■ Instructions to follow
In the material below, find every line with "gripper" and pull it out.

══ Data provided

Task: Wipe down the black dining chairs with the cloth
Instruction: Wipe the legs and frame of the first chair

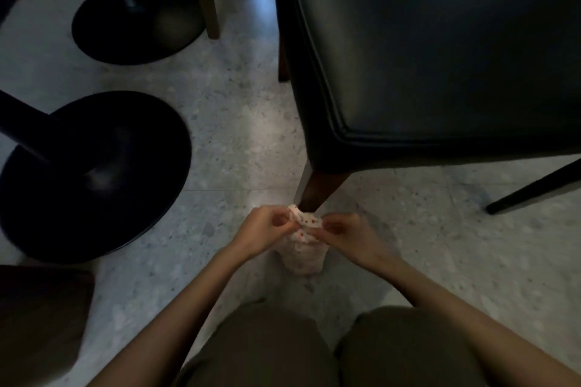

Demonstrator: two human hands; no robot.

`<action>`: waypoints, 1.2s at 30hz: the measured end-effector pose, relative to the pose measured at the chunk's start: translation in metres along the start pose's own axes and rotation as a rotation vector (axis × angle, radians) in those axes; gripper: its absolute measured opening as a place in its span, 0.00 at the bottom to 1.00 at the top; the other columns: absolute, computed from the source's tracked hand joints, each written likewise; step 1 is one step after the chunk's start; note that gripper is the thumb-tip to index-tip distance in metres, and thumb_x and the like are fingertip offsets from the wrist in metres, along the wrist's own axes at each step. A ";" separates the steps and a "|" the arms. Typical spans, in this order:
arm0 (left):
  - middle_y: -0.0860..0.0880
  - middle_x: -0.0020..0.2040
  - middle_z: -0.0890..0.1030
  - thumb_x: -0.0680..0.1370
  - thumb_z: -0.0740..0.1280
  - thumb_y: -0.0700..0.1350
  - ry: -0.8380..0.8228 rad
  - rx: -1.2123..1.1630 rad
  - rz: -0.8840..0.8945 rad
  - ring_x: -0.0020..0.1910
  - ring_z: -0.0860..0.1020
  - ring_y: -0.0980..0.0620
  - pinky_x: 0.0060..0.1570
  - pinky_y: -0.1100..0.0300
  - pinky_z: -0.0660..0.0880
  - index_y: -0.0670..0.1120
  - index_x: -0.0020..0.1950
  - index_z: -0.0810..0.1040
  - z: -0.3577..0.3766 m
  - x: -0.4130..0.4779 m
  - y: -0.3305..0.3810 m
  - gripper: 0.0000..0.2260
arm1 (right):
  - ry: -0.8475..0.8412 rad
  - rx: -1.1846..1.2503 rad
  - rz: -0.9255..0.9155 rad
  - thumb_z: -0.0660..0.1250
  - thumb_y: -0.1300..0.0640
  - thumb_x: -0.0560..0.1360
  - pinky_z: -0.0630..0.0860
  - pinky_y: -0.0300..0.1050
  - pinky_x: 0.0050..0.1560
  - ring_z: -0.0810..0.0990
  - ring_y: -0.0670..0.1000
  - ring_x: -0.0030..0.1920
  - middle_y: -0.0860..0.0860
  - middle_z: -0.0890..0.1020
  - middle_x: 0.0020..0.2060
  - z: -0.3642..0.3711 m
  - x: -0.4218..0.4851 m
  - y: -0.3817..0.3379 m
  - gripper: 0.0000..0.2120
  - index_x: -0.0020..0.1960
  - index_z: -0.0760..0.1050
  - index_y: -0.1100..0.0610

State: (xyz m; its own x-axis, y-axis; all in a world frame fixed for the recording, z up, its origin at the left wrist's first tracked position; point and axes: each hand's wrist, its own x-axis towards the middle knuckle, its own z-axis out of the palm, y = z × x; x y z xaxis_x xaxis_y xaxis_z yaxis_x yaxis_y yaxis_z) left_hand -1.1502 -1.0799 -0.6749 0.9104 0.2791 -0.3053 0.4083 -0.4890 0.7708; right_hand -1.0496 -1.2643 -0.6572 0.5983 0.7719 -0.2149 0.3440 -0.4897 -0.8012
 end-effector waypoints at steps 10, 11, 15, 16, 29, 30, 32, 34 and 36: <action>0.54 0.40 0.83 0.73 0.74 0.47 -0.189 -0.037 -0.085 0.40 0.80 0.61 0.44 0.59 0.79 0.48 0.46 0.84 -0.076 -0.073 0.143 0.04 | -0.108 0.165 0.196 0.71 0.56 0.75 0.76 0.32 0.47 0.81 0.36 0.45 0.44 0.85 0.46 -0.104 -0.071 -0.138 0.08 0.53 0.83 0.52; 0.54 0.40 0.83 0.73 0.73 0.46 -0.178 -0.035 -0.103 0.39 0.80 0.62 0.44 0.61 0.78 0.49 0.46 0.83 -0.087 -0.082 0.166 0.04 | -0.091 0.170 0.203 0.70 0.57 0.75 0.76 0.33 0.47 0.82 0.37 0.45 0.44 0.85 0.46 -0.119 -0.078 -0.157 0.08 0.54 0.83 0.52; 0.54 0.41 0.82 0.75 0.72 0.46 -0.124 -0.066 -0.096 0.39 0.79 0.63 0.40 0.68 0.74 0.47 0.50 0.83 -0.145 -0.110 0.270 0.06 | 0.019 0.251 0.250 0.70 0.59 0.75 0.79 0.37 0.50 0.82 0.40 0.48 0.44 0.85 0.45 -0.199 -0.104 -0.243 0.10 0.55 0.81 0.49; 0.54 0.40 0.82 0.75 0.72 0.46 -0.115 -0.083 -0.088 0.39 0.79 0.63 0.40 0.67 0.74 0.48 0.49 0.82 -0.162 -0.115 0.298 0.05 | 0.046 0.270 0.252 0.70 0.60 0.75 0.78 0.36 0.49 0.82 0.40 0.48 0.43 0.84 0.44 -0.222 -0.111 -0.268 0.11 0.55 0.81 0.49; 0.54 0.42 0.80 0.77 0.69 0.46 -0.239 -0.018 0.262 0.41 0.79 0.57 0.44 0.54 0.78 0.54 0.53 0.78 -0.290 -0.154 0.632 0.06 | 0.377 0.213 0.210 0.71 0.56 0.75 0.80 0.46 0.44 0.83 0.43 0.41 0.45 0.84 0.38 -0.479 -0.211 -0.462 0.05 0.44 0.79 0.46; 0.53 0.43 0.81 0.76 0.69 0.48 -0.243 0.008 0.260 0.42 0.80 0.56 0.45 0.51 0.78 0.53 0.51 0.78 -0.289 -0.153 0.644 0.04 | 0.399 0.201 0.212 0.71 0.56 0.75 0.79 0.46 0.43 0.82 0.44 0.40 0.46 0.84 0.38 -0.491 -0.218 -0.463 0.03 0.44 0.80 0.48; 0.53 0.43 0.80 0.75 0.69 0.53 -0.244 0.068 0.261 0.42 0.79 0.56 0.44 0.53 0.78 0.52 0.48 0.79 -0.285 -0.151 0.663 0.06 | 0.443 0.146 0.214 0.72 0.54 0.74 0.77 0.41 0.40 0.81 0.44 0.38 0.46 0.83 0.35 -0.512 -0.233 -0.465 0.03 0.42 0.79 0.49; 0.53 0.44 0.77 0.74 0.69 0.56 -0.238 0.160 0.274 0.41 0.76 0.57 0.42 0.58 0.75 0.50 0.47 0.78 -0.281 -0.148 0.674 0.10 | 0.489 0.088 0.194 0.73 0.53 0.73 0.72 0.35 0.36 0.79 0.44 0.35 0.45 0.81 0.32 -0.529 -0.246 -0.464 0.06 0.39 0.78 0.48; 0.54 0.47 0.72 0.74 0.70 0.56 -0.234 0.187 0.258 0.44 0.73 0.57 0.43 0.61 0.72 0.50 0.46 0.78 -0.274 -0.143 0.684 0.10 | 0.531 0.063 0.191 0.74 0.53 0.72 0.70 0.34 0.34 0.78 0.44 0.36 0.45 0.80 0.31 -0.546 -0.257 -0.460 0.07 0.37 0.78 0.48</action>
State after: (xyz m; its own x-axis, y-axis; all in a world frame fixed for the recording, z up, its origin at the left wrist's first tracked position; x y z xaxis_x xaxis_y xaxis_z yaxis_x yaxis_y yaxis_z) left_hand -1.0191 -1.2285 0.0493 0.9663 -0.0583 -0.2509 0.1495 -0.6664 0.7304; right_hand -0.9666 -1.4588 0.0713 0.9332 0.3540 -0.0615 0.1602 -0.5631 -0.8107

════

■ Result of the exercise
`<action>`: waypoints, 1.2s at 30hz: the measured end-effector pose, relative to the pose measured at the chunk's start: translation in metres along the start pose's own axes and rotation as a rotation vector (axis × angle, radians) in those axes; gripper: its absolute measured opening as a place in its span, 0.00 at the bottom to 1.00 at the top; the other columns: absolute, computed from the source's tracked hand joints, each written likewise; step 1 is one step after the chunk's start; note that gripper is the thumb-tip to index-tip distance in metres, and thumb_x and the like are fingertip offsets from the wrist in metres, along the wrist's own axes at each step. A ";" separates the steps and a "|" the arms. Typical spans, in this order:
  - gripper: 0.0000..0.2260
  - gripper: 0.0000..0.2120

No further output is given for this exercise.